Abdullah Kelrey Kecewa Polda Jabar Terbitkan SP3 Untuk Kasus Habib Rizieq

“Polisi jangan belajar negosiasi kasus terutama Polda Jabar. Kalau semua Kapolda melakukan hal yang sama maka republik ini bisa hancur, produk hukum di negeri ini tidak ada manfaatanya,” kata Kelrey dalam keterangannya hari ini, Sabtu (5/5/2018).

Menurut Kelrey, berbagai bukti kuat sudah diserahkan terkait dengan kasus penistaan Pancasila yang menilai Piagam Jakarta lebih tepat. Sedangkan, Pancasila yang sampai saat ini digunakan sebagai dasar negara justru dianggap Sila Pertama berbunyi Ketuhanan Yang Maha Esa ada di pantat.

“Habib Rizieq ini kan manusia yang suka buat onar dan menabur duri di bangsa ini setelah itu kabur.

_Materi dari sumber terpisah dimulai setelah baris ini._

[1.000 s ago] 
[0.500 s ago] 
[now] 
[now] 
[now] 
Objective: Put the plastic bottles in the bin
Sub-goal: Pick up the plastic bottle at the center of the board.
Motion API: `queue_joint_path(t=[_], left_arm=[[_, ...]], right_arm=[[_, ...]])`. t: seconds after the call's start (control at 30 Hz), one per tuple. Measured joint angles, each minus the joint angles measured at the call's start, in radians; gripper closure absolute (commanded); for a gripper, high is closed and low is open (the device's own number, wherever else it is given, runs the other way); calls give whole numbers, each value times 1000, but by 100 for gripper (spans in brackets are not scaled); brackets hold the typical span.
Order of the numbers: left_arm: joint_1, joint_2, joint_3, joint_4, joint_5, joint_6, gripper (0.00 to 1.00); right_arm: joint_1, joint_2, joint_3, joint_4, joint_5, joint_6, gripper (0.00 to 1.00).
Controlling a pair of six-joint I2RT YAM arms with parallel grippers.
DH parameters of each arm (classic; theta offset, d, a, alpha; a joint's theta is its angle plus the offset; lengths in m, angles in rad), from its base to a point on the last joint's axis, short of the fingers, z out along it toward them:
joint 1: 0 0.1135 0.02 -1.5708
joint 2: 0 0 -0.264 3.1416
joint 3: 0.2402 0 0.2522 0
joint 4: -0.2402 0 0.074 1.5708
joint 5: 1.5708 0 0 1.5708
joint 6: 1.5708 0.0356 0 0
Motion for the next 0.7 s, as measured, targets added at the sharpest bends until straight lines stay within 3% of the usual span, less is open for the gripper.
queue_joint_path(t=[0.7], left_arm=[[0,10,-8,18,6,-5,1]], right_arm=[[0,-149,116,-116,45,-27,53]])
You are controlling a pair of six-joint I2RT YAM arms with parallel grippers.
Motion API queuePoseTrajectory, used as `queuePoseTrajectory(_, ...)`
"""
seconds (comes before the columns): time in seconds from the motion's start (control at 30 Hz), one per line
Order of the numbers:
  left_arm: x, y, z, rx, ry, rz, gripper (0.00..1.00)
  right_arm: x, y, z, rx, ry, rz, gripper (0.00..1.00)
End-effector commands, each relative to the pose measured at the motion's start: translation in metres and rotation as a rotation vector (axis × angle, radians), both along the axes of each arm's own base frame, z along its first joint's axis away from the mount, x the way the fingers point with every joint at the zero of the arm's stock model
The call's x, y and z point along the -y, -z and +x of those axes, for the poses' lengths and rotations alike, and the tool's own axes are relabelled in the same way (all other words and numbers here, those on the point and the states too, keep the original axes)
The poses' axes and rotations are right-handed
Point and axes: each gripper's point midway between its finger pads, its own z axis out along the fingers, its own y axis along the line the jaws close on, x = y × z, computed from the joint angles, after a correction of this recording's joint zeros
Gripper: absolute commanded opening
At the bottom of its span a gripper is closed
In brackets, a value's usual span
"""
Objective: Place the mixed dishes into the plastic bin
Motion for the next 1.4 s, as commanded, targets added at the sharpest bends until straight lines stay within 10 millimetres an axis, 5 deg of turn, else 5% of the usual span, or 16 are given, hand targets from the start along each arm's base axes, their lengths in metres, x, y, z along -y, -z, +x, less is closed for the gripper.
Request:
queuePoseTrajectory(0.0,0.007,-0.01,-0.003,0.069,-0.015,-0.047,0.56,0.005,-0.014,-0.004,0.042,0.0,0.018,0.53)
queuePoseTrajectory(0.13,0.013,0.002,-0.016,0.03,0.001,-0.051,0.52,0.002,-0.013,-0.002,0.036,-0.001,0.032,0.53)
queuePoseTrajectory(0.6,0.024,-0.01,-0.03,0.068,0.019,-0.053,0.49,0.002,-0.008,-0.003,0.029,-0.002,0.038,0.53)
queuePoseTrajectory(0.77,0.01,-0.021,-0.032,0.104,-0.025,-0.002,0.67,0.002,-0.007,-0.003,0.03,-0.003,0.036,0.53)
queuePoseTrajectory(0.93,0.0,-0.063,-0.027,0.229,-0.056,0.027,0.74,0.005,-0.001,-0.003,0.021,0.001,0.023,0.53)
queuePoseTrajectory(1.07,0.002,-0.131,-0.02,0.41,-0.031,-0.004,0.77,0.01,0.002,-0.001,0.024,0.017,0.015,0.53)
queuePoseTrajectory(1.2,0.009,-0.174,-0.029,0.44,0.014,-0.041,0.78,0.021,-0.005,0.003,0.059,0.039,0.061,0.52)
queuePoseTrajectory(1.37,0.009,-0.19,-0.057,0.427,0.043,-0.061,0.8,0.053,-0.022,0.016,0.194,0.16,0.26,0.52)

Orang seperti ini kok dibiarkan, Polda Jabar perlu dievaluasi dan Mapolda Metro Jaya jangan ikut gaya Polda Jabar,” tegasnya.

Kelrey melanjutkan, negara Indonesia ini merupakan negara hukum dimana setiap warga negara adalah sama kedudukannya di mata hukum alias equality before the law. Ia meminta kepada pihak Mabes Polri untuk mengevaluasi Kapolda Jawa Barat, serta meminta agar Polisi membeberkan alasan terbitnya SP3 sehingga citra buruk institusi Kepolisian tidak buruk di masyarakat.

“Emang siapa Habib Rizieq, kok dispesialkan oleh Polda Jabar, ada apa?,” ujarnya.

“Gaya ini merusak citra kepolisian dan produk hukum di negara ini. Mabes Polri harus evaluasi Polda Jabar terkait dengan kasus HRS,” tutupnya.